Plus un mot sur ses abus, présents ou passés. Il avait gagné.
Voilà comment se fabrique l’information en France. Voilà comment l’on visibilise ou invisibilise selon ses intérêts.
Je tenais à vous le raconter, pour que vous compreniez d’une part à quel point il est difficile de tenir en une forme de probité sans finir complètement isolé, ou dévasté – je n’ai ainsi, jamais donné suite aux tentatives de marchandages qui ont alterné les « coups de pression » qui m’étaient infligés, et je n’ai jamais rien caché des liens qui à tel ou tel avaient pu me relier.
Et Crépuscule a marché justement parce que ce texte avait le goût de la liberté. Parce qu’il n’appartenait à personne, et reniait tous ces petits marchandages, qui, vous donnant l’impression de vérité, ne font de vous que les pantins de règlements de compte sans intérêt.
En brûlant tous les vaisseaux, je voulais vous faire sentir l’écart qui avec ces êtres nous tenait. Vous faire sentir l’odeur de la liberté dans laquelle, un instant, je plongeais.
C’est pour cela que le livre a été téléchargé plus d’un million de fois, écouté plus de 500.000 fois et, demeurant en accès libre, s’est vendu à 150.000 exemplaires, alors qu’aucun média n’en parlait, et surtout, qu’aucun réseau de pouvoir, d’une façon ou d’une autre, le soutenait.
Cela montre, sans la démontrer, la force et la valeur de la sincérité.
Je ne sais combien de personnes ont vu Médiacrash. Mais j’espère que ceux qui l’ont vu et recommandé comprendront que quelque chose, là encore manquait, et que ce quelque chose est plus important que ce qu’ils auraient pu penser.
Vous n’imaginez pas à quel point révéler ces informations peut coûter, et la peur qui peut saisir quiconque s’y aventurerait. Car nous avons tous failles et faiblesses qui peuvent par d’autres être exploitées. Une mauvaise note qui pourrait nous embarasser. Un être à protéger. C’est l’explication à la lâcheté de la plupart de ceux qui se sont engagés, et qui restent au milieu du gué, incapables d’aller jusqu’au bout et de rompre avec les pouvoirs institués.
On l’a encore vu récemment avec l’excellent complément d’enquête sur Mimi Marchand, qui reposant largement sur les révélations de Crépuscule, en oubliait toutes celles qui aux oligarques avaient trait.
Je l’ai cher payé, vous le savez. Et pourtant jamais je ne m’en servirai pour à mon tour me venger. Ma dignité passe, tout d’abord, par tout assumer, quelque soit le coût. Et ensuite, par retenir et faire taire les passions tristes qui d’autres ne cessent d’emporter.

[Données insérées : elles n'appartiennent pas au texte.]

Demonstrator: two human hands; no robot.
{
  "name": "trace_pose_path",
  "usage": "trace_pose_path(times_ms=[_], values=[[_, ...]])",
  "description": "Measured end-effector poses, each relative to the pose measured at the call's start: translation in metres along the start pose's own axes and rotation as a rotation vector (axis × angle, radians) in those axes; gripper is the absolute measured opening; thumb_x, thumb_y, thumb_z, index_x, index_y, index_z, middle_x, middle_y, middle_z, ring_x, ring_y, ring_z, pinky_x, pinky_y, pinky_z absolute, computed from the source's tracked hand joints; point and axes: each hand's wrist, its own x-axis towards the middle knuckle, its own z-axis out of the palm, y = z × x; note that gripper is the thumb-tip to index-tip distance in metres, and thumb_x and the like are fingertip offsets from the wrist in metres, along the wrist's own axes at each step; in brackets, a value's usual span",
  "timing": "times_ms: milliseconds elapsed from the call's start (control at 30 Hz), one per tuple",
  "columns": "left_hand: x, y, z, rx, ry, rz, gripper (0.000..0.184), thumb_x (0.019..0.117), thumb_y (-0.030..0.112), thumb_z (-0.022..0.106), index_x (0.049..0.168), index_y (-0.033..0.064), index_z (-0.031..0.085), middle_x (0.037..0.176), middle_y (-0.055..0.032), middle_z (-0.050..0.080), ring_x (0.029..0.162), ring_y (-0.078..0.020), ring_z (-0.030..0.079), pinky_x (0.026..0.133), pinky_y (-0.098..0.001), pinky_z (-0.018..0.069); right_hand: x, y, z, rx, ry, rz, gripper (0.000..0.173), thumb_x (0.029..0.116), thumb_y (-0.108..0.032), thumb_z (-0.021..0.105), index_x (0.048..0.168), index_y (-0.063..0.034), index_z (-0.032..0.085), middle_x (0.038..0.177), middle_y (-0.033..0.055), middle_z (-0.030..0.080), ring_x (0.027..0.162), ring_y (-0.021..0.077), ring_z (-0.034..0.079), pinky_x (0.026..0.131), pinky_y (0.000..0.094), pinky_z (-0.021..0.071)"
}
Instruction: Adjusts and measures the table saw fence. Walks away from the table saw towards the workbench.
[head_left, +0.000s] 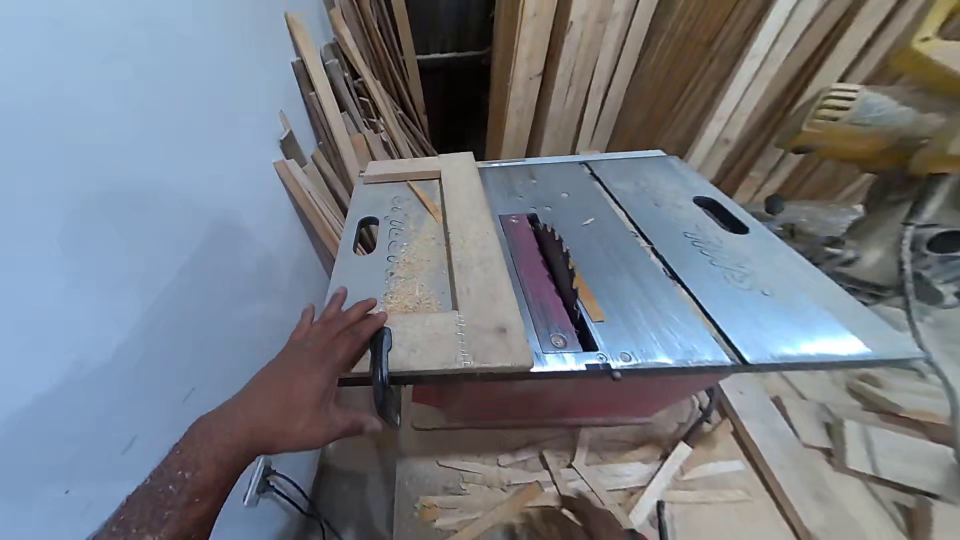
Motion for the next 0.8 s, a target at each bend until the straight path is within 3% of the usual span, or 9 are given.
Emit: trace_pose_path(times_ms=[67, 133, 233, 300, 367, 500, 667, 733, 800], values=[[0.000, 0.004, 0.002, -0.006, 0.021, 0.036, 0.122, 0.0656, 0.094, 0.058, 0.159, 0.0185, 0.040, 0.167, -0.0025, 0.033, 0.158, -0.0293, 0.018, 0.122, -0.0707, 0.0144, 0.039, -0.047, 0.023, 0.326, -0.014, -0.077, 0.046, 0.1038, -0.033, 0.058, 0.132, 0.0027, 0.065, 0.138, 0.0235, 0.062, 0.132, 0.0363, 0.058, 0.112, 0.0519, 0.0462], [-0.001, 0.003, 0.009, -0.026, 0.069, 0.061, 0.119, 0.0694, 0.098, 0.048, 0.158, 0.0177, 0.043, 0.164, -0.0030, 0.038, 0.157, -0.0278, 0.024, 0.123, -0.0689, 0.0187, 0.088, -0.082, 0.058, 0.796, -0.073, 0.025, 0.052, 0.1063, -0.034, 0.048, 0.141, 0.0033, 0.056, 0.141, 0.0174, 0.061, 0.129, 0.0253, 0.061, 0.108, 0.0433, 0.0515], [-0.001, 0.001, 0.025, -0.056, 0.183, 0.079, 0.109, 0.0746, 0.093, 0.051, 0.153, 0.0176, 0.048, 0.161, -0.0045, 0.043, 0.154, -0.0262, 0.031, 0.123, -0.0615, 0.0273, 0.152, -0.122, 0.108, 1.409, -0.014, 0.356, 0.047, 0.1090, -0.025, 0.038, 0.146, 0.0020, 0.048, 0.144, 0.0156, 0.059, 0.128, 0.0224, 0.060, 0.102, 0.0419, 0.0529], [0.000, 0.000, 0.032, -0.052, 0.243, 0.087, 0.106, 0.0767, 0.092, 0.051, 0.150, 0.0159, 0.051, 0.159, -0.0053, 0.046, 0.153, -0.0264, 0.034, 0.123, -0.0596, 0.0310, 0.172, -0.145, 0.127, 1.620, 0.102, 0.429, 0.040, 0.1105, -0.018, 0.036, 0.144, 0.0000, 0.050, 0.135, 0.0126, 0.063, 0.116, 0.0180, 0.064, 0.094, 0.0374, 0.0559], [0.002, 0.000, 0.036, -0.055, 0.285, 0.100, 0.102, 0.0779, 0.090, 0.052, 0.148, 0.0160, 0.054, 0.157, -0.0041, 0.049, 0.151, -0.0264, 0.036, 0.121, -0.0587, 0.0334, 0.180, -0.164, 0.137, 1.766, 0.227, 0.454, 0.034, 0.1107, -0.015, 0.035, 0.135, -0.0014, 0.055, 0.115, 0.0087, 0.067, 0.098, 0.0133, 0.066, 0.082, 0.0323, 0.0578], [0.003, -0.002, 0.040, -0.046, 0.310, 0.102, 0.095, 0.0790, 0.085, 0.056, 0.146, 0.0177, 0.056, 0.154, -0.0010, 0.051, 0.151, -0.0260, 0.036, 0.120, -0.0595, 0.0346, 0.186, -0.179, 0.142, 2.064, 0.239, 0.510, 0.034, 0.1122, -0.020, 0.033, 0.131, -0.0032, 0.056, 0.110, 0.0084, 0.069, 0.097, 0.0140, 0.067, 0.083, 0.0310, 0.0580], [0.005, 0.001, 0.040, -0.036, 0.310, 0.091, 0.090, 0.0797, 0.080, 0.059, 0.145, 0.0187, 0.056, 0.153, 0.0022, 0.053, 0.151, -0.0246, 0.037, 0.120, -0.0593, 0.0347, 0.188, -0.193, 0.128, 2.159, 0.231, 0.510, 0.036, 0.1130, -0.020, 0.026, 0.105, -0.0056, 0.059, 0.078, 0.0019, 0.067, 0.068, 0.0066, 0.068, 0.059, 0.0213, 0.0579], [0.006, 0.001, 0.039, -0.041, 0.307, 0.090, 0.090, 0.0790, 0.079, 0.061, 0.145, 0.0185, 0.056, 0.153, 0.0026, 0.053, 0.151, -0.0244, 0.037, 0.120, -0.0593, 0.0343, 0.189, -0.186, 0.126, 2.072, 0.116, 0.593, 0.042, 0.1137, -0.029, 0.029, 0.094, -0.0074, 0.058, 0.064, 0.0005, 0.061, 0.051, 0.0064, 0.060, 0.046, 0.0211, 0.0512], [0.006, 0.000, 0.039, -0.053, 0.298, 0.076, 0.090, 0.0782, 0.079, 0.062, 0.145, 0.0195, 0.056, 0.154, 0.0041, 0.052, 0.151, -0.0235, 0.037, 0.120, -0.0590, 0.0349, 0.190, -0.168, 0.113, 1.898, -0.119, 0.700, 0.044, 0.1122, -0.039, 0.035, 0.084, -0.0108, 0.054, 0.055, -0.0018, 0.047, 0.041, 0.0073, 0.042, 0.039, 0.0224, 0.0390]])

Votre amour, et ce que vous m’apportez, sont la condition de ce succès. La seule façon d’équilibrer cette aventure insensée, qui aura amené, en quelques années, mon image, ma carrière, mon intimité, à se voir dévastées.
Pensées et reconnaissance infinie à tous ceux qui, pendant cette période là, auront été à mes côtés.
Vous êtes la raison qui fait que je tiens et me convainc de ne rien lâcher.